[Goal of the exercise] In the entries that follow, the first line to write out is the one containing "pixel 264 82", and the last is the one containing "pixel 399 129". Reproduce that stretch exactly, with nothing before or after it.

'''

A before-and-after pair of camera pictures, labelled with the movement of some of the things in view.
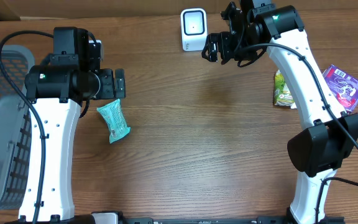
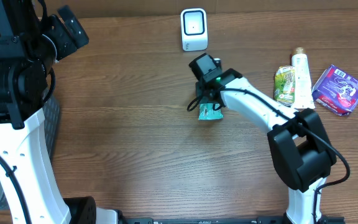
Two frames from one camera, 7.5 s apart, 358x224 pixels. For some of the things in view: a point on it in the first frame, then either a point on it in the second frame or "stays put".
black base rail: (259, 220) stays put
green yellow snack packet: (281, 93) stays put
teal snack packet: (114, 117) -> (207, 112)
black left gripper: (111, 91) -> (67, 43)
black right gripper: (226, 42) -> (204, 96)
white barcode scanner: (194, 23) stays put
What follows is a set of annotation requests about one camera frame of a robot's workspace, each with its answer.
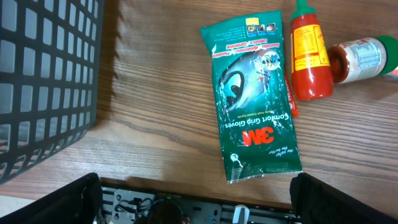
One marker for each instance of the red sauce bottle green cap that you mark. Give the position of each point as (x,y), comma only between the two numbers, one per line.
(311,72)

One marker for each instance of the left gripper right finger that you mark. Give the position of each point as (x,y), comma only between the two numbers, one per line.
(314,201)

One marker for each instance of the grey black plastic basket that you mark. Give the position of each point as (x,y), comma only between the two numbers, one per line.
(50,55)

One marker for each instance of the green glove package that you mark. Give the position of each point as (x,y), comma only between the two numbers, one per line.
(255,121)

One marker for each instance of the red tube package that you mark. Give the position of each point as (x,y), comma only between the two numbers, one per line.
(292,103)

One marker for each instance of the white jar green lid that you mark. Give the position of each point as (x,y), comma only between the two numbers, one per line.
(363,58)

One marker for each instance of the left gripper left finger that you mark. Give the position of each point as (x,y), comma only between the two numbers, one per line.
(78,202)

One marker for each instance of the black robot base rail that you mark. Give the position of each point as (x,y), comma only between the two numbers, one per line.
(123,204)

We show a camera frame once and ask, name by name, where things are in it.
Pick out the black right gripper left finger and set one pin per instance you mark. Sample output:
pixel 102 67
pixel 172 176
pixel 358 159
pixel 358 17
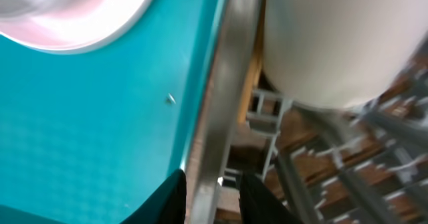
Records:
pixel 167 205

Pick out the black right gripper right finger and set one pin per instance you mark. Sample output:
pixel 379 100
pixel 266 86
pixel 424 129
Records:
pixel 259 206

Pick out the cream paper cup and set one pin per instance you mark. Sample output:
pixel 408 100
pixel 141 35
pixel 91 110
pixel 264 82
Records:
pixel 338 54

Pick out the white plate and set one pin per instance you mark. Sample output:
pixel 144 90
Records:
pixel 68 26

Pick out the wooden chopstick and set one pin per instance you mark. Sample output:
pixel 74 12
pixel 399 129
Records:
pixel 253 73

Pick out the teal tray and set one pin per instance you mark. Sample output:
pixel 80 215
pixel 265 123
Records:
pixel 87 138

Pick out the grey dish rack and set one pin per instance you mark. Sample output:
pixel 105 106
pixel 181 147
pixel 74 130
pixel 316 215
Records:
pixel 357 165

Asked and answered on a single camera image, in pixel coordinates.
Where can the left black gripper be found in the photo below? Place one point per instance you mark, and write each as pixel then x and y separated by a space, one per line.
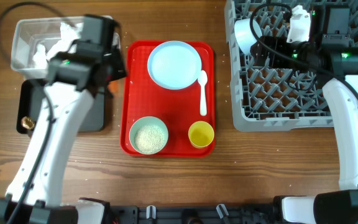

'''

[Reply]
pixel 264 82
Records:
pixel 338 54

Pick out the white plate and set one pin per instance you mark. Sample output:
pixel 144 90
Records:
pixel 68 26

Pick out the wooden chopstick and set one pin per instance you mark. Sample output:
pixel 74 12
pixel 399 129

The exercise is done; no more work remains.